- Opening Delimiter -

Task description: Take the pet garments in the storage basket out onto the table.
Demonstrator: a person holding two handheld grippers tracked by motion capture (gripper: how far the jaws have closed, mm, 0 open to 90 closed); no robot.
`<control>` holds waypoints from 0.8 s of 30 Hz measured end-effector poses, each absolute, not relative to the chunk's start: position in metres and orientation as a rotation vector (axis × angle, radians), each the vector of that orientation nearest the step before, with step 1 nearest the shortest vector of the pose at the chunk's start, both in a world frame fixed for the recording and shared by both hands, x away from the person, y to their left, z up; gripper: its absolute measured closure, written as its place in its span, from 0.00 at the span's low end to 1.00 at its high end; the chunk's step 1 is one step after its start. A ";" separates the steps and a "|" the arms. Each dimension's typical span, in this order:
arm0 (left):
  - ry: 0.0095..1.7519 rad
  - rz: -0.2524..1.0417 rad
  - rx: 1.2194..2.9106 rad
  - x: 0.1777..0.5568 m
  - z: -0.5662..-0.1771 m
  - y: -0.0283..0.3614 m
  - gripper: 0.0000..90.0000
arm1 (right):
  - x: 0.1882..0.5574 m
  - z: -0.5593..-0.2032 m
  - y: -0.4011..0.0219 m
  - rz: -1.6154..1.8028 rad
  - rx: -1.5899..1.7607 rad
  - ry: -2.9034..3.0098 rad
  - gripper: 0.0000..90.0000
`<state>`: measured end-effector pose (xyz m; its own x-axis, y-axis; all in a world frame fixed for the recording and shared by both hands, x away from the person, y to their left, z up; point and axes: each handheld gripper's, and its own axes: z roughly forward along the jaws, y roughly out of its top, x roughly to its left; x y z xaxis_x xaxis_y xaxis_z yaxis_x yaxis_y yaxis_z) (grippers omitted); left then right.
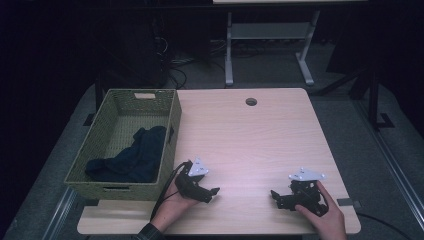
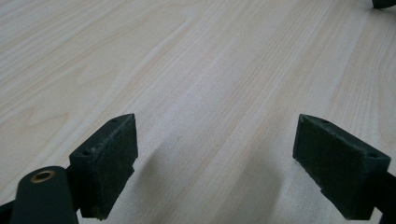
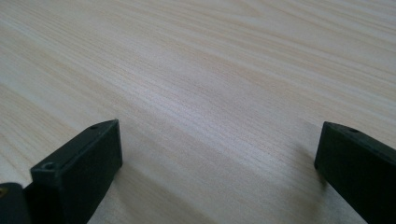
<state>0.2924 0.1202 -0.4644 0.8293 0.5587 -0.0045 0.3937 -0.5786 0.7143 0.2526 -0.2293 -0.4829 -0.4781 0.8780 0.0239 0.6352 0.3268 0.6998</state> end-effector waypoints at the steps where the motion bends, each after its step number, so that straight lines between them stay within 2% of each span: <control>1: 0.691 0.297 2.248 0.292 -0.463 0.121 0.15 | 0.253 -0.483 -0.229 0.933 1.344 2.239 0.00; 24: 0.716 0.303 2.223 0.293 -0.444 0.122 0.15 | 0.252 -0.483 -0.229 0.932 1.349 2.239 0.01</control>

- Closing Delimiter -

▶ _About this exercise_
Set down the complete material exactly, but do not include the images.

▶ _Solution to this problem_
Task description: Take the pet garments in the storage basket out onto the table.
Demonstrator: a person holding two handheld grippers tracked by motion capture (gripper: how far the jaws have closed, mm, 0 open to 90 closed); no robot.
`<control>` holds waypoints from 0.8 s of 30 Hz measured end-effector poses, each absolute, not relative to the chunk's start: position in metres and orientation as a rotation vector (axis × angle, radians), each the vector of that orientation nearest the step before, with step 1 nearest the shortest vector of the pose at the chunk's start, both in a world frame fixed for the recording and shared by both hands, x away from the person, y to their left, z up; gripper: its absolute measured closure, written as its place in its span, from 0.00 at the span's low end to 1.00 at its high end; the chunk's step 1 is one step after its start. A ";" separates the steps and a "|" the arms. Each dimension's typical span, in this order:
arm0 (left):
  - ry: 0.0095..1.7519 rad
  - rz: -0.2524..1.0417 rad
  - rx: 1.2194..2.9106 rad
  - x: 0.1777..0.5568 m
  - z: -0.5662..-0.1771 m
  - y: -0.0283..0.3614 m
  - gripper: 0.0000..90.0000
arm1 (right):
  - x: 0.1882..0.5574 m
  - z: -0.5593..-0.2032 m
  - y: -0.4011..0.0219 m
  - rz: -1.6154..1.8028 rad
  - rx: -1.5899..1.7607 rad
  - ry: -2.9034..3.0098 rad
  - gripper: 0.0000..90.0000
`<state>`: measured end-effector pose (xyz m; its own x-axis, y-axis; all in a world frame fixed for the recording and shared by both hands, x away from the person, y to their left, z up; point and axes: each handheld gripper's, and its own axes: z roughly forward along the jaws, y roughly out of its top, x roughly to its left; x y z xaxis_x xaxis_y xaxis_z yaxis_x yaxis_y yaxis_z) (grippers omitted); left then right.
<state>0.2924 0.1202 -0.4644 0.8293 0.5587 -0.0045 0.3937 -0.5786 0.7143 0.2526 -0.2293 -0.4829 -0.4781 0.8780 0.0239 0.6352 0.3268 0.6998</state> end-effector waypoints at the steps where the motion bends, each after its step number, so that straight lines between them stay within 2% of each span: <control>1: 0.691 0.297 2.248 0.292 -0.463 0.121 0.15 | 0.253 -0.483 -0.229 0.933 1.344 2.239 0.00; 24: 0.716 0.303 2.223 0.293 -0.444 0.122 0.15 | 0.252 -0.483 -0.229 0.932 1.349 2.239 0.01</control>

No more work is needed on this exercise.